[What you have to do] Where in the data below does the word "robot" appear? Copy every line that has it.

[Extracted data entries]
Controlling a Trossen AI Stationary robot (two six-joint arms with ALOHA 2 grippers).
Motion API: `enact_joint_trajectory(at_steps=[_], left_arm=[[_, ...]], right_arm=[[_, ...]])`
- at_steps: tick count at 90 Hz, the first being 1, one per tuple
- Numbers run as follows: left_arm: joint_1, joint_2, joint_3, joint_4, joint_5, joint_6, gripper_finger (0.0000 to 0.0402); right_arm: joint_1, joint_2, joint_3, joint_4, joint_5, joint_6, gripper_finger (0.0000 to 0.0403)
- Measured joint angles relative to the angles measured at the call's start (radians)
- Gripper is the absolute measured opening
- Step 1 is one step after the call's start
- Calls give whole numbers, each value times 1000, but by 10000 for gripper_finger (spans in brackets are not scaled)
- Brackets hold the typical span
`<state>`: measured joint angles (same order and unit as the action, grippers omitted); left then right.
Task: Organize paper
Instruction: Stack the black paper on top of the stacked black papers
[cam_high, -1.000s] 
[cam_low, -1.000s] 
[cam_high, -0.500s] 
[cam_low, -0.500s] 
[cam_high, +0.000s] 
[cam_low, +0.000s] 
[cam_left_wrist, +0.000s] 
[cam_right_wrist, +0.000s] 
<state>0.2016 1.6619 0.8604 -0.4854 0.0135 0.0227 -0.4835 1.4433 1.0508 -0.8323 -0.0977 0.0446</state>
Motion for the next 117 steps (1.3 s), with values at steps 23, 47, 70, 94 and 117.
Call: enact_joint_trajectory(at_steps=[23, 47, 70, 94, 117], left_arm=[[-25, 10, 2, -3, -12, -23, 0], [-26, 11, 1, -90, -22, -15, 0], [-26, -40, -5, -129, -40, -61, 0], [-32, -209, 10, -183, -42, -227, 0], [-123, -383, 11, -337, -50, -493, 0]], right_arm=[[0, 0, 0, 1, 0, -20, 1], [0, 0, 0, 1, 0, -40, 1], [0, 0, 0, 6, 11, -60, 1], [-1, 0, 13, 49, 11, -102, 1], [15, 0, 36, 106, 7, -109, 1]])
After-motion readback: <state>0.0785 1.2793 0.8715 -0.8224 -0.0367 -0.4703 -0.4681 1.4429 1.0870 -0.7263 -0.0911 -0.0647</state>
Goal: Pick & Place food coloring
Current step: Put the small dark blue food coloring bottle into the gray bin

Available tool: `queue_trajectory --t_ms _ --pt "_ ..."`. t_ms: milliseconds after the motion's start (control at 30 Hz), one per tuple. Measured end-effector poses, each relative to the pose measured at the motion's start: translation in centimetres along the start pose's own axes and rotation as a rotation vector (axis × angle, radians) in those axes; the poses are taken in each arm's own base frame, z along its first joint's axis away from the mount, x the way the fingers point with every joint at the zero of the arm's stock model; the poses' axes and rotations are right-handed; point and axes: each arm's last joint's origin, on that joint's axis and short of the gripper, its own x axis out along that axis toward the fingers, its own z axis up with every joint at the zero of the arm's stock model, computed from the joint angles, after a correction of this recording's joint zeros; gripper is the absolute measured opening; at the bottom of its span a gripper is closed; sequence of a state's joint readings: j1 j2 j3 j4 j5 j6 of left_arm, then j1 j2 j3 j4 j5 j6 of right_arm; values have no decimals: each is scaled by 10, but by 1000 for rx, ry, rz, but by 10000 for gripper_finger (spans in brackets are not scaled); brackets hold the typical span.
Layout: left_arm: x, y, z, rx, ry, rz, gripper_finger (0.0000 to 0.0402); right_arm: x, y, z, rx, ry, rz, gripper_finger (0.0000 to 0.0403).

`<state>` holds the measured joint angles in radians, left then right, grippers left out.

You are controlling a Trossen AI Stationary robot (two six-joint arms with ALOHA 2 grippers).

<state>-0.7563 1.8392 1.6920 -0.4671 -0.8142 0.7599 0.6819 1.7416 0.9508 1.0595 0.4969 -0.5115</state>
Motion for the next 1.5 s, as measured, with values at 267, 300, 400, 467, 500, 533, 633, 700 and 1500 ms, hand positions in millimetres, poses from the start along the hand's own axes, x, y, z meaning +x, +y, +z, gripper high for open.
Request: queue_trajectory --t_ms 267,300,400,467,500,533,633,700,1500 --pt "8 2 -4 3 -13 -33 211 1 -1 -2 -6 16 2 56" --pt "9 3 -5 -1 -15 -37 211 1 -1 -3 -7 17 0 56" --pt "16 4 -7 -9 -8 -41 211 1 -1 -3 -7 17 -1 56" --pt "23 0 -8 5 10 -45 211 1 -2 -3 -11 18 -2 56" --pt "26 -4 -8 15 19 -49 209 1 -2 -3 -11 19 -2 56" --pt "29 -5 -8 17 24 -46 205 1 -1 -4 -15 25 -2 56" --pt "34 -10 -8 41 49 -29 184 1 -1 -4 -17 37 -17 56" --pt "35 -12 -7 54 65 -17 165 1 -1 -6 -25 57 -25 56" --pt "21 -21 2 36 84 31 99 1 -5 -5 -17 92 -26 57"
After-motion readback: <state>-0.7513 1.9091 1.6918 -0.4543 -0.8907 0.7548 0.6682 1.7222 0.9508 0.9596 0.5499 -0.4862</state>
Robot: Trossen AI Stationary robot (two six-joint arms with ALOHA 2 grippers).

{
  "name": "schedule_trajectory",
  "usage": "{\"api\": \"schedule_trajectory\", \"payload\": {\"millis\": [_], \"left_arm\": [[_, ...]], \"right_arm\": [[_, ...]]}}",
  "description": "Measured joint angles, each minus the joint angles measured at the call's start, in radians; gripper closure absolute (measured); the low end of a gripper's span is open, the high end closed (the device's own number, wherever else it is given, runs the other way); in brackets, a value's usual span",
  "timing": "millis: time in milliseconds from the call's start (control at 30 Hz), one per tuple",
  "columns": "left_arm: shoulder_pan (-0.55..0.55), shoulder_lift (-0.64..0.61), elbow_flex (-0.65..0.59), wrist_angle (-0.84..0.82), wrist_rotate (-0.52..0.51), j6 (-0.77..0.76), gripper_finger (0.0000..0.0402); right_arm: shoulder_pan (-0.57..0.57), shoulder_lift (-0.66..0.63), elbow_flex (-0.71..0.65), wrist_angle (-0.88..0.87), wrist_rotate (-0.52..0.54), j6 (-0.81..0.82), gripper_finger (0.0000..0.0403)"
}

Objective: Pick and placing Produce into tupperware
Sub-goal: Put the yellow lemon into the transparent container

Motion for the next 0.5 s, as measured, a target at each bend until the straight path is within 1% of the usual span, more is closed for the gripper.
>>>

[Response for this exercise]
Controlling a Trossen AI Stationary robot (two six-joint arms with ALOHA 2 grippers).
You are controlling a Trossen AI Stationary robot (two six-joint arms with ALOHA 2 grippers).
Robot: Trossen AI Stationary robot (two six-joint arms with ALOHA 2 grippers).

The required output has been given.